# [PROBLEM]
Among the records, how many lines carry the string "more"? Give that number with nothing added.

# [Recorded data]
╔══
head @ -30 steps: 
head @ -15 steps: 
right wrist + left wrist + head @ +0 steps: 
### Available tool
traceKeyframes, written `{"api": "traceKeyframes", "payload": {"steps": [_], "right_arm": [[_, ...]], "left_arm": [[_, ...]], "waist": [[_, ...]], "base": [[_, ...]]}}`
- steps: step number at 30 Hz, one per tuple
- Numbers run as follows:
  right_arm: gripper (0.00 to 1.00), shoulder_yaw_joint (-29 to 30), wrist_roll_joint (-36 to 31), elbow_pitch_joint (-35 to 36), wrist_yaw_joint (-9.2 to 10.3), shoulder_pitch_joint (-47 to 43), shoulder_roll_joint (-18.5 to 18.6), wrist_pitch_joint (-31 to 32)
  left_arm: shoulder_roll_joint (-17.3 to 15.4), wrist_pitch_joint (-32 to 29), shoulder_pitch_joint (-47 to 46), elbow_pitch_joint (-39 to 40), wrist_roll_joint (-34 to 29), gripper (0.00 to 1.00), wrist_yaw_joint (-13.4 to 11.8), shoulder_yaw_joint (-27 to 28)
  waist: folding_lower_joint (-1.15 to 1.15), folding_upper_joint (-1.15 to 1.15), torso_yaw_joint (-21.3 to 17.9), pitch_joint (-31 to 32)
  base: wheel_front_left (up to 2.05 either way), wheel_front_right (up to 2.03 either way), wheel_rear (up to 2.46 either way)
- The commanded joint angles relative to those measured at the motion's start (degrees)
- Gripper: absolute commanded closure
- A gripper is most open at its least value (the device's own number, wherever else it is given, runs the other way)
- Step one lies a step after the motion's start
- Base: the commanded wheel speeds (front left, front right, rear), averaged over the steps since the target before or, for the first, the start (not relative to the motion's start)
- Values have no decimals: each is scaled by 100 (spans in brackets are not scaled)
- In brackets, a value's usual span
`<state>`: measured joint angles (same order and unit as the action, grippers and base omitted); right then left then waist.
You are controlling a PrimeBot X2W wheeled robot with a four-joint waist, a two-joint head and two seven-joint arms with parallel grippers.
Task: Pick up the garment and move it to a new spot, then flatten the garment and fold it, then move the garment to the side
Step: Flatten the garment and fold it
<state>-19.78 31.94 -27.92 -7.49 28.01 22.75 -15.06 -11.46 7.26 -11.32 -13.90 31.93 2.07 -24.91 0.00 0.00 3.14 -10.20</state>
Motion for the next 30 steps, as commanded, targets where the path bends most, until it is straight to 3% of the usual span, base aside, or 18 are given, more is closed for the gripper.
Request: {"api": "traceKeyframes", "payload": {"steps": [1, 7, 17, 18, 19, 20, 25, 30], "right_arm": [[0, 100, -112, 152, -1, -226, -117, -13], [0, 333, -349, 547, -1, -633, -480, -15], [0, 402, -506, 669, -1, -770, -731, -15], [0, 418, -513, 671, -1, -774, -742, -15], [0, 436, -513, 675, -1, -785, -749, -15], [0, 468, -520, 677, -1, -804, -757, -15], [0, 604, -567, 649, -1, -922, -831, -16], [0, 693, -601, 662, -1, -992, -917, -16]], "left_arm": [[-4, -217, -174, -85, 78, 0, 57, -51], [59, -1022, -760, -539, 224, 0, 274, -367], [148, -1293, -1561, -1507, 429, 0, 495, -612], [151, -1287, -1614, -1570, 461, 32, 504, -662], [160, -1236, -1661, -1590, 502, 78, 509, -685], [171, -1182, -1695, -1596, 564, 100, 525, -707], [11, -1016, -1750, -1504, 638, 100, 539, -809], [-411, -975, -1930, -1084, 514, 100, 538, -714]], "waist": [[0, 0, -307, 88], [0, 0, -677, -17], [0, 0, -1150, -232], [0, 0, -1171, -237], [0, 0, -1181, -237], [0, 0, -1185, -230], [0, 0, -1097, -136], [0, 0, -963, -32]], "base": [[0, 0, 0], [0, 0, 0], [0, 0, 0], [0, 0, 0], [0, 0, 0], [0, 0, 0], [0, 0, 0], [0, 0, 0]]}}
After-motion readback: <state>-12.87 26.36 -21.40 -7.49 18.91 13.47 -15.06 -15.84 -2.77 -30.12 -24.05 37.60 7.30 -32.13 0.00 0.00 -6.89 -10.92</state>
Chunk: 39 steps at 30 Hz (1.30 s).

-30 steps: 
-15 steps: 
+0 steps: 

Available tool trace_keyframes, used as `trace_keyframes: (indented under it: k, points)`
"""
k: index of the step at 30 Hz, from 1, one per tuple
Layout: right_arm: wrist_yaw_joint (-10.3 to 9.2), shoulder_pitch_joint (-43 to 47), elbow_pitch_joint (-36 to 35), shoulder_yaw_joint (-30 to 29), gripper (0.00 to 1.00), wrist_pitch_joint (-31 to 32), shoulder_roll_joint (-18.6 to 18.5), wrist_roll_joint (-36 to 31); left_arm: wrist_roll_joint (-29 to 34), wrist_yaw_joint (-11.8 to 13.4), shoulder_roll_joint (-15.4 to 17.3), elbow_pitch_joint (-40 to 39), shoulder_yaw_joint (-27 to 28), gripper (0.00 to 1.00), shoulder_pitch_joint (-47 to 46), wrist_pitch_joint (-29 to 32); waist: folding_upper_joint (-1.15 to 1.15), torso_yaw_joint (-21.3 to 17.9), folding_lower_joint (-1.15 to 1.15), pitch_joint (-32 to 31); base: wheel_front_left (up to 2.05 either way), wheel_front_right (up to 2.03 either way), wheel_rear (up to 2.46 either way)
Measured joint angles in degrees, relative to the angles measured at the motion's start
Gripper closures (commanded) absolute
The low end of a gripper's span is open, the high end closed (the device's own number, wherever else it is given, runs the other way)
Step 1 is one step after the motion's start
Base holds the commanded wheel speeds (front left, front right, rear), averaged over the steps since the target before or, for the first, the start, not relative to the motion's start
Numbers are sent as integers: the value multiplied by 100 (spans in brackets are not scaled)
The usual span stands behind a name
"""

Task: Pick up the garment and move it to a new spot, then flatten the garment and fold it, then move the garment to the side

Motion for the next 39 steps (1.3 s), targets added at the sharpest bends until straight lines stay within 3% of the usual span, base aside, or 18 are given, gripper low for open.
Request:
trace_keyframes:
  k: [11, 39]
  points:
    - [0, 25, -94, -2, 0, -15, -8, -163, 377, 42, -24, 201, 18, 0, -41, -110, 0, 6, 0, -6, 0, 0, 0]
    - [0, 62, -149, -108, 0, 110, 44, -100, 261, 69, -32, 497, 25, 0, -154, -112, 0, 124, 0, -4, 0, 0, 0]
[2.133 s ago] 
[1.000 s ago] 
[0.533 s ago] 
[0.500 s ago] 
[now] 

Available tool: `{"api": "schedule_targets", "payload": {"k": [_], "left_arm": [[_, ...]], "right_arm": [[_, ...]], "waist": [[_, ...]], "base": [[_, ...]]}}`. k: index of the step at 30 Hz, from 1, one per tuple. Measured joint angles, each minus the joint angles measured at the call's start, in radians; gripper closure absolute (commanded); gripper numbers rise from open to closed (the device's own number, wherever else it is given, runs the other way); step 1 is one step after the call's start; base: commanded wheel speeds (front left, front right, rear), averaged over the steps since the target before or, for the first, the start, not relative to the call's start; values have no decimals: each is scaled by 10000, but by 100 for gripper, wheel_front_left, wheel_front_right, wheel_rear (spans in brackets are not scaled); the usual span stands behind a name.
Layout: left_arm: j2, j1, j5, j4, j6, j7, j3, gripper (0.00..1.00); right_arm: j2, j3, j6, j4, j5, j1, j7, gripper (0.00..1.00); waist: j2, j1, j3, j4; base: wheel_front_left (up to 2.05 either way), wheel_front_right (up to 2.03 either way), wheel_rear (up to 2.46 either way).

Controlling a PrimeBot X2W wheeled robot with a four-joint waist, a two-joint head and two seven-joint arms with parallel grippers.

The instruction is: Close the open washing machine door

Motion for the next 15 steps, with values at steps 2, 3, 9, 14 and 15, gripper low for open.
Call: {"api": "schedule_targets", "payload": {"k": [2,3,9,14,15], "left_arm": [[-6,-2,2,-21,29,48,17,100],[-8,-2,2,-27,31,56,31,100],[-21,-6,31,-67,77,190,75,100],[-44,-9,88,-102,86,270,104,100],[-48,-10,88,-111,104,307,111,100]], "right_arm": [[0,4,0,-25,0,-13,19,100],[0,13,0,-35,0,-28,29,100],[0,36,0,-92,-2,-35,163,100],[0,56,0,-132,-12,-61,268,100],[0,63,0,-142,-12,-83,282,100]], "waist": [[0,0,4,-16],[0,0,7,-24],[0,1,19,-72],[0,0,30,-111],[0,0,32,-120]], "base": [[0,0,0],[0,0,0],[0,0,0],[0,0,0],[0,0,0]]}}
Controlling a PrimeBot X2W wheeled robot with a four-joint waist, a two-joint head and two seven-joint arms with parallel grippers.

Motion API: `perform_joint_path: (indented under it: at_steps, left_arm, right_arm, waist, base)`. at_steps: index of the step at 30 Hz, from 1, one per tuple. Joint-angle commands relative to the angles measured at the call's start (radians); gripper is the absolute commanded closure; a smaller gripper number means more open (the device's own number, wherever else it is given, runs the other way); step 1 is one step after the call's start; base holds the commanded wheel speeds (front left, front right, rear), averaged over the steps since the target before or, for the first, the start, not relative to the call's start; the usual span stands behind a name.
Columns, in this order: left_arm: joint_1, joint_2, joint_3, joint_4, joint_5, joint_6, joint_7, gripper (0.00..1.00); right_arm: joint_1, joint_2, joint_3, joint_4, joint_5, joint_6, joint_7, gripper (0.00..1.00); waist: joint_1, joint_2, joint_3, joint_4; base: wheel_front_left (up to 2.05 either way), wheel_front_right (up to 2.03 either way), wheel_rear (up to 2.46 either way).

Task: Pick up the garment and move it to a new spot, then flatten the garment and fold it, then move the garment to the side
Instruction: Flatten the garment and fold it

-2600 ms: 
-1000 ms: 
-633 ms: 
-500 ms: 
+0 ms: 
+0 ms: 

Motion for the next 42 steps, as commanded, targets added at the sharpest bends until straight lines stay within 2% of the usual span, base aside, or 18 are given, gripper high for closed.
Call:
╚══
# [RESULT OF THIS TASK]
2